▶ [Your assignment] Two lines mark the range in the entries below: the one holding "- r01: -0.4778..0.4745" and the one holding "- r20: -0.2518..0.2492". Set down those two and all lines between them, exactly.

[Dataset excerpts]
┌──

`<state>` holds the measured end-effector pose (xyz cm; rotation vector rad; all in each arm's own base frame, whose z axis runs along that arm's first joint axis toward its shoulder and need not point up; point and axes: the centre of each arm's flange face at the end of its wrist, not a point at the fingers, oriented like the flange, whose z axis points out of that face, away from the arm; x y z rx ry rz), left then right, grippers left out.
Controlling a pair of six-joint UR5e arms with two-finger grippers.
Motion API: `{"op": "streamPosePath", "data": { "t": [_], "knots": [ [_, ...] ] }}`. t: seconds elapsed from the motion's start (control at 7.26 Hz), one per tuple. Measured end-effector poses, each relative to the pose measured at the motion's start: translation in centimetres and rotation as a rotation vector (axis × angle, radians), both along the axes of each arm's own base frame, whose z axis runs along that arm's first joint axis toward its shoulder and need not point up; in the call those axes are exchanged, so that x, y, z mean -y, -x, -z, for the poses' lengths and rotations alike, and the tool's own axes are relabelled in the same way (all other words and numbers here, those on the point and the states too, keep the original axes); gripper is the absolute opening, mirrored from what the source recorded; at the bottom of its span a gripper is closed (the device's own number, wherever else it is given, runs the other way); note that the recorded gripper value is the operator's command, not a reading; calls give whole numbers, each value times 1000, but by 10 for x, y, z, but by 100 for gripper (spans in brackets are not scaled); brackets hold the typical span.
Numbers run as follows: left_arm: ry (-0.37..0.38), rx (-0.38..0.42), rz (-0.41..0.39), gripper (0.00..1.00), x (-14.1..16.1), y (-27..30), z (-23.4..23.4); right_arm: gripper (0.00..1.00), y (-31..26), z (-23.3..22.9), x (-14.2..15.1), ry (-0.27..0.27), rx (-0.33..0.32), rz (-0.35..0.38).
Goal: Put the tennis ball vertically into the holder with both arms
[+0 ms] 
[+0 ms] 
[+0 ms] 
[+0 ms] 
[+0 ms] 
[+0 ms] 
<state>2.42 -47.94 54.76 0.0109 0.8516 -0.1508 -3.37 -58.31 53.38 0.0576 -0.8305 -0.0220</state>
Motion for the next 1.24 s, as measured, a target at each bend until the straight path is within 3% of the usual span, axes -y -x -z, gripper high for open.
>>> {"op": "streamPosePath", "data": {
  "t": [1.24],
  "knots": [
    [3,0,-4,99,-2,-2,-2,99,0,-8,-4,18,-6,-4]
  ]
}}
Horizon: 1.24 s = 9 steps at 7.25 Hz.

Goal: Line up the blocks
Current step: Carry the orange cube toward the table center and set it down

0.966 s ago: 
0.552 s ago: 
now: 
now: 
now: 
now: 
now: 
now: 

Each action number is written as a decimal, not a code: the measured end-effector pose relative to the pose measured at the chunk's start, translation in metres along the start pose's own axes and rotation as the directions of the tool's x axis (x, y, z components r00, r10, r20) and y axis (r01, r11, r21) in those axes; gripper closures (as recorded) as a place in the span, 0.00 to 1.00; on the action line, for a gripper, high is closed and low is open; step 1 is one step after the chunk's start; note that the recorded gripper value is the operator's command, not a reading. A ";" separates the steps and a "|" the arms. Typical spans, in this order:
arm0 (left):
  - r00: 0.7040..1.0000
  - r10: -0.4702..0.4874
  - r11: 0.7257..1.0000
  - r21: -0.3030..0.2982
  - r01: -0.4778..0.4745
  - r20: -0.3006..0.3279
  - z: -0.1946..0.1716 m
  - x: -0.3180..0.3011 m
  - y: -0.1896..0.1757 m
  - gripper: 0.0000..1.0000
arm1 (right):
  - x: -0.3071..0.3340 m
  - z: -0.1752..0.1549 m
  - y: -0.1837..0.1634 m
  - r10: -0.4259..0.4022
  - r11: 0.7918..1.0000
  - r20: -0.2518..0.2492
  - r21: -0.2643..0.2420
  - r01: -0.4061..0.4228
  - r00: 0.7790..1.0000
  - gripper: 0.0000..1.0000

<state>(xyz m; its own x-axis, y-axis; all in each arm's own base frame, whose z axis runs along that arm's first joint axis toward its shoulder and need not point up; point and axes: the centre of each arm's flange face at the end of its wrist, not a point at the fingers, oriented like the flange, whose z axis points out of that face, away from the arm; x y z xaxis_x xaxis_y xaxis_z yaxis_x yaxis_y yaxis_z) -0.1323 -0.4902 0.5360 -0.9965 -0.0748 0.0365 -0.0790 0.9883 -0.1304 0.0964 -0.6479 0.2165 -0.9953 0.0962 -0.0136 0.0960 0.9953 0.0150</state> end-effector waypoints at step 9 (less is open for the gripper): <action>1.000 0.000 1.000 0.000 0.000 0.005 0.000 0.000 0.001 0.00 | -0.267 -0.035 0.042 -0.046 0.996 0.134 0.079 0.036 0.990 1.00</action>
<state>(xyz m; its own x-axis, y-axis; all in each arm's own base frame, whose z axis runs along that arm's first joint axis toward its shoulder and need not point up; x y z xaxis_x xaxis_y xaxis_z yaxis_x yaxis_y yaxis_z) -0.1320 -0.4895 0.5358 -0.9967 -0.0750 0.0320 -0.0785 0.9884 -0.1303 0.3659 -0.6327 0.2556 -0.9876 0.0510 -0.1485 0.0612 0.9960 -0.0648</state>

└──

▶ [Answer box]
  - r01: -0.4778..0.4745
  - r20: -0.3006..0.3279
  - z: -0.1946..0.1716 m
  - x: -0.3180..0.3011 m
  - y: -0.1896..0.1757 m
  - gripper: 0.0000..1.0000
arm1 (right):
  - x: -0.3071..0.3340 m
  - z: -0.1752..0.1549 m
  - y: -0.1837..0.1634 m
  - r10: -0.4259..0.4022
  - r11: 0.7918..1.0000
  - r20: -0.2518..0.2492

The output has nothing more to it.